#### [Task description]
Reproduce nothing but the lines from the one with "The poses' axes" down to the last line of the data below.
(Given data)
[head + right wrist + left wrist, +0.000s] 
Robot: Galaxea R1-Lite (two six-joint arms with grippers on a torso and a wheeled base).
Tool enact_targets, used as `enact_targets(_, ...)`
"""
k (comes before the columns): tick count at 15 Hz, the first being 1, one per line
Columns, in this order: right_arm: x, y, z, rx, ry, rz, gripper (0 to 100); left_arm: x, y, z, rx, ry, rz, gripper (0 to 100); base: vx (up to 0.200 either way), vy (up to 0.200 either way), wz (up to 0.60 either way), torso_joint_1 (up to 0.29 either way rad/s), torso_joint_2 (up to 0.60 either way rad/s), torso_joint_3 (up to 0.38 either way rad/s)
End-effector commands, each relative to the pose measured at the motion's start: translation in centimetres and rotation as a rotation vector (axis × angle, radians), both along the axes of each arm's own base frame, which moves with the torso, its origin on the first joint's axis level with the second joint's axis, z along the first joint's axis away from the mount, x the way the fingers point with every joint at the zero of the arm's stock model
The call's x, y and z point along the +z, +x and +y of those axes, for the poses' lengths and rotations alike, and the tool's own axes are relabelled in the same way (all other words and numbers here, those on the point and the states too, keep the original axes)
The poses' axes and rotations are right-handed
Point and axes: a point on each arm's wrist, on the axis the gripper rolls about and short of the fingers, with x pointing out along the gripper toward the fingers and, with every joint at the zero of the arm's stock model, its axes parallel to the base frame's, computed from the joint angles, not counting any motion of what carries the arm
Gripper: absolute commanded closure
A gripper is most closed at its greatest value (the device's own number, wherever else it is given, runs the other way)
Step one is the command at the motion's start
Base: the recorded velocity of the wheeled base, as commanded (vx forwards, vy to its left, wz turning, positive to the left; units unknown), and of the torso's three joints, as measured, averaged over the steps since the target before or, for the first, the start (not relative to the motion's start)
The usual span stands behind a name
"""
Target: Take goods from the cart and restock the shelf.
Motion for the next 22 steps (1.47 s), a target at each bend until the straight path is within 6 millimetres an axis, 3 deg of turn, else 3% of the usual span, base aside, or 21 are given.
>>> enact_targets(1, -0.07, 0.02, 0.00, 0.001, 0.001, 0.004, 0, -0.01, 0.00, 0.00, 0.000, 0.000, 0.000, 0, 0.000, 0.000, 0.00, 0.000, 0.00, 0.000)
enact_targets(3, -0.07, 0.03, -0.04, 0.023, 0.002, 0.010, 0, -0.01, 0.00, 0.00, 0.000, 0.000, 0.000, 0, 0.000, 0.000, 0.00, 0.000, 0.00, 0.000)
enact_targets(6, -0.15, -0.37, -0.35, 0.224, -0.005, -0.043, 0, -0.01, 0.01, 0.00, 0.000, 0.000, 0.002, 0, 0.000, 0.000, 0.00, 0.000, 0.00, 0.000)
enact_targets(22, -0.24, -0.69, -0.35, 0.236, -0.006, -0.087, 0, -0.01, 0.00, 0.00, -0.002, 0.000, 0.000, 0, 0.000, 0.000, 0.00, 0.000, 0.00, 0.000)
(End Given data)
#### [Answer to this exercise]
The poses' axes and rotations are right-handed
Point and axes: a point on each arm's wrist, on the axis the gripper rolls about and short of the fingers, with x pointing out along the gripper toward the fingers and, with every joint at the zero of the arm's stock model, its axes parallel to the base frame's, computed from the joint angles, not counting any motion of what carries the arm
Gripper: absolute commanded closure
A gripper is most closed at its greatest value (the device's own number, wherever else it is given, runs the other way)
Step one is the command at the motion's start
Base: the recorded velocity of the wheeled base, as commanded (vx forwards, vy to its left, wz turning, positive to the left; units unknown), and of the torso's three joints, as measured, averaged over the steps since the target before or, for the first, the start (not relative to the motion's start)
The usual span stands behind a name
"""
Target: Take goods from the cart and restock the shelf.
Motion for the next 22 steps (1.47 s), a target at each bend until the straight path is within 6 millimetres an axis, 3 deg of turn, else 3% of the usual span, base aside, or 21 are given.
>>> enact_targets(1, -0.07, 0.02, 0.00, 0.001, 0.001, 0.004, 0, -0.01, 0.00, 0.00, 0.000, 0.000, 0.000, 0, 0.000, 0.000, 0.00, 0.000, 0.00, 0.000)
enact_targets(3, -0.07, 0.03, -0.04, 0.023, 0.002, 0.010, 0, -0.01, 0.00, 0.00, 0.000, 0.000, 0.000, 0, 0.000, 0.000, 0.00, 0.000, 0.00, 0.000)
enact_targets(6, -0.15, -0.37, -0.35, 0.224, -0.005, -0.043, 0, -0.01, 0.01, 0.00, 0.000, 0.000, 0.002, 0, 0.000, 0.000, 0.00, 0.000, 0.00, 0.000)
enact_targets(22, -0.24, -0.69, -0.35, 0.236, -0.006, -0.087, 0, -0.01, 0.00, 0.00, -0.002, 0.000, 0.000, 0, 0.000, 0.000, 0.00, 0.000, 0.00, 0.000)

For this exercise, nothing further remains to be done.